Clandestino, son premier album solo paraît en avril 1998. Les 16 morceaux pour la grande majorité interprétés en espagnol s’enchaînent sans coupure, avec bruitages sonores variés. Manu Chao privilégie les ambiances acoustiques, très loin des sonorités rock de la Mano Negra. Musicalement l’album mélange reggae et surtout musiques latines : samba, bossa, salsa… « Clandestino » envahit les ondes tout comme « Desaparecido » et « Je ne t’aime plus ». Sur « Bongo bong », Manu reprend « King of Bongo » de la Mano Negra. Antoine, son frère, joue de la trompette sur le disque et Jeff Cahours (ex-Satellites), du trombone. La même année, un Best Of de la Mano Negra voit le jour. Clandestino se vend à plus de trois millions d’exemplaires. Manu tourne à partir du printemps 2000 avec Radio Bemba en Amérique latine : Mexique, Equateur, Argentine, Bolivie, Pérou, Chili, Brésil…

Enregistré dès 1999, Proxima estacion : Esperanza ne sort qu’en juin 2001. Réalisé une nouvelle fois avec Renaud Letang, mais cette fois en partie à Barcelone où Manu vit, ce deuxième opus solo est musicalement dans la lignée du précédent (« Me gustas tu », « Homens »…). Par contre, « Denia », interprété en arabe lorgne du côté de la chanson algérienne traditionnelle et « Trapped by love » vers le jazz. Manu Chao enregistre une guitare rythmique sur « Le vent nous portera », premier single extrait de Des Visages des figures, album de Noir Désir qui sort en septembre 2001. Il reprend la route avec Radio Bemba et cette fois se produit en France et en Europe. En septembre 2002 paraît Radio Bemba Sound System, album live de 29 morceaux enregistré à la Grande Halle de La Villette à Paris un an auparavant. Manu revisite ses morceaux et ceux de la Mano Negra avec énergie et mélange, rock, punk, ska, reggae et musiques latines. Il s’octroie ensuite une pause avant de reprendre les concerts dès mai 2003 en France puis en Europe.

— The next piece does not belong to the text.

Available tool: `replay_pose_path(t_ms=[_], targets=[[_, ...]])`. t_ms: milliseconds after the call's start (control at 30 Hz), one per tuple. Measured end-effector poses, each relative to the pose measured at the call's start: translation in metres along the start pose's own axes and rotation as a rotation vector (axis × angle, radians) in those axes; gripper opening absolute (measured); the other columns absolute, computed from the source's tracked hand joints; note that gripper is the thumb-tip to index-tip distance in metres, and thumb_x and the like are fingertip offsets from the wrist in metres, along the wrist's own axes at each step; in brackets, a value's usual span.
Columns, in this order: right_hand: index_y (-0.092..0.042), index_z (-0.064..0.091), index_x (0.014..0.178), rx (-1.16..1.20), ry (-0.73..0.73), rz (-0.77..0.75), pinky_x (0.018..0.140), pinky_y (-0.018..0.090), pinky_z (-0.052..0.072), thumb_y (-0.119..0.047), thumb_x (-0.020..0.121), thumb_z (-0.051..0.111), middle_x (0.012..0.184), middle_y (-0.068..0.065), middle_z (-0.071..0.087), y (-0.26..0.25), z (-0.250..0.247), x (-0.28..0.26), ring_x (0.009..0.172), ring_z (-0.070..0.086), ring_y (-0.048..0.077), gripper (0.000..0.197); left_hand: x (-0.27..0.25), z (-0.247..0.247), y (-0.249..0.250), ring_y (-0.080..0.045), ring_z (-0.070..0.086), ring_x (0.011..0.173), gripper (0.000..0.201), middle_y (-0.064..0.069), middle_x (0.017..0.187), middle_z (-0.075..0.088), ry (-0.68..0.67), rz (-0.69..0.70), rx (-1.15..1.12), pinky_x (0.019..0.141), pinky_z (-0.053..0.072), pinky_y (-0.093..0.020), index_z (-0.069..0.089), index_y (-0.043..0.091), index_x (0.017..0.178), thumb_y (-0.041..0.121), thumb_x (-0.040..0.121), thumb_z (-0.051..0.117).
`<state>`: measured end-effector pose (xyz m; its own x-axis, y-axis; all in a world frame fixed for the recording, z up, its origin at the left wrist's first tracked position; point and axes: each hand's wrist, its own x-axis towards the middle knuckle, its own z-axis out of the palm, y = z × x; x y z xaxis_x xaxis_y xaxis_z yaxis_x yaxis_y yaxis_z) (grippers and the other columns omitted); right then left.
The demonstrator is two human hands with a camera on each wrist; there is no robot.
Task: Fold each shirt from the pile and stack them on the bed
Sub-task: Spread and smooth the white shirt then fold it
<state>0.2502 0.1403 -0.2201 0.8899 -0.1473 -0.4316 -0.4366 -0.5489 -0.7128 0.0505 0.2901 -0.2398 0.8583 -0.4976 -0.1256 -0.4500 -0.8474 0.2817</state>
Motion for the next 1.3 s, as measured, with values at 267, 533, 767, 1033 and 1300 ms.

Vivant depuis un an à Paris, dans le quartier de Pigalle, Manu Chao revient en novembre 2004 avec un livre, Sibérie m'était contée, compilant plusieurs de ses textes avec des illustrations du dessinateur Wozniak. Le livre est accompagné d'un nouvel album entièrement en français. Manu Chao produit par ailleurs, Dimanche à Bamako, album d'Amadou et Mariam qui sort en novembre. Fin novembre 2005 paraît Out of Time, double DVD réalisé par trois ex-membres du groupe, qui propose l’histoire de La Mano Negra en images et Lo Mejor de La Mano Negra, double CD (Best Of et morceaux live inédits).